*Your goal*
Your answer should consist of the lines in the listing that hold "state".

*Material provided*
—————
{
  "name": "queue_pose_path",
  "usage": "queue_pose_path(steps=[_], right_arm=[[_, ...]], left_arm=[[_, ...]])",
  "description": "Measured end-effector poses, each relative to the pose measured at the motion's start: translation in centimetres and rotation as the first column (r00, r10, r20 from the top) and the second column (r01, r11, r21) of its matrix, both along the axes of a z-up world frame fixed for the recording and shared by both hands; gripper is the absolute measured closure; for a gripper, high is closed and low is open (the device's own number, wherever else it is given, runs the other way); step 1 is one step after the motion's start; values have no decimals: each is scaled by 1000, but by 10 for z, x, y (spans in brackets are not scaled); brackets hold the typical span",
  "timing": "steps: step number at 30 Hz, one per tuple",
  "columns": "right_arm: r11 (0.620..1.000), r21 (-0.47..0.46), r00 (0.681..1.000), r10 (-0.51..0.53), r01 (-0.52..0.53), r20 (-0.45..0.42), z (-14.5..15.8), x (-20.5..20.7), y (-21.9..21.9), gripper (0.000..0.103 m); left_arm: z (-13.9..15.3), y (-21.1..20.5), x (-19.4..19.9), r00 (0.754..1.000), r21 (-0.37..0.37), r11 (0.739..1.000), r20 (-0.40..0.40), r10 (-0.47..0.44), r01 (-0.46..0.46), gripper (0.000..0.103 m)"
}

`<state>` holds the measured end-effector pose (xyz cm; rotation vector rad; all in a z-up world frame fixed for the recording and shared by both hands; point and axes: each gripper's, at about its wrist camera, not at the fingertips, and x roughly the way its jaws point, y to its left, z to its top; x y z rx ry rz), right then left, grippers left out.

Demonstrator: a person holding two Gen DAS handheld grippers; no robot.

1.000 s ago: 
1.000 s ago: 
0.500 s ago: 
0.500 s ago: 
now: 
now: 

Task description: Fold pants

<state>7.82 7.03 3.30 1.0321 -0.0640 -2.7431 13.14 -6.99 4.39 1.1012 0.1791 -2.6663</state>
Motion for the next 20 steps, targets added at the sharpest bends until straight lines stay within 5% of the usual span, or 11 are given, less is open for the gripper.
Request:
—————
*Task answer*
`<state>` holds the measured end-effector pose (xyz cm; rotation vector rad; all in a z-up world frame fixed for the recording and shared by both hands; point and axes: each gripper's, at about its wrist camera, not at the fingertips, and x roughly the way its jaws point, y to its left, z to its top; x y z rx ry rz), right then left, grippers left out.
<state>7.82 7.03 3.30 1.0321 -0.0640 -2.7431 13.14 -6.99 4.39 1.1012 0.1791 -2.6663</state>

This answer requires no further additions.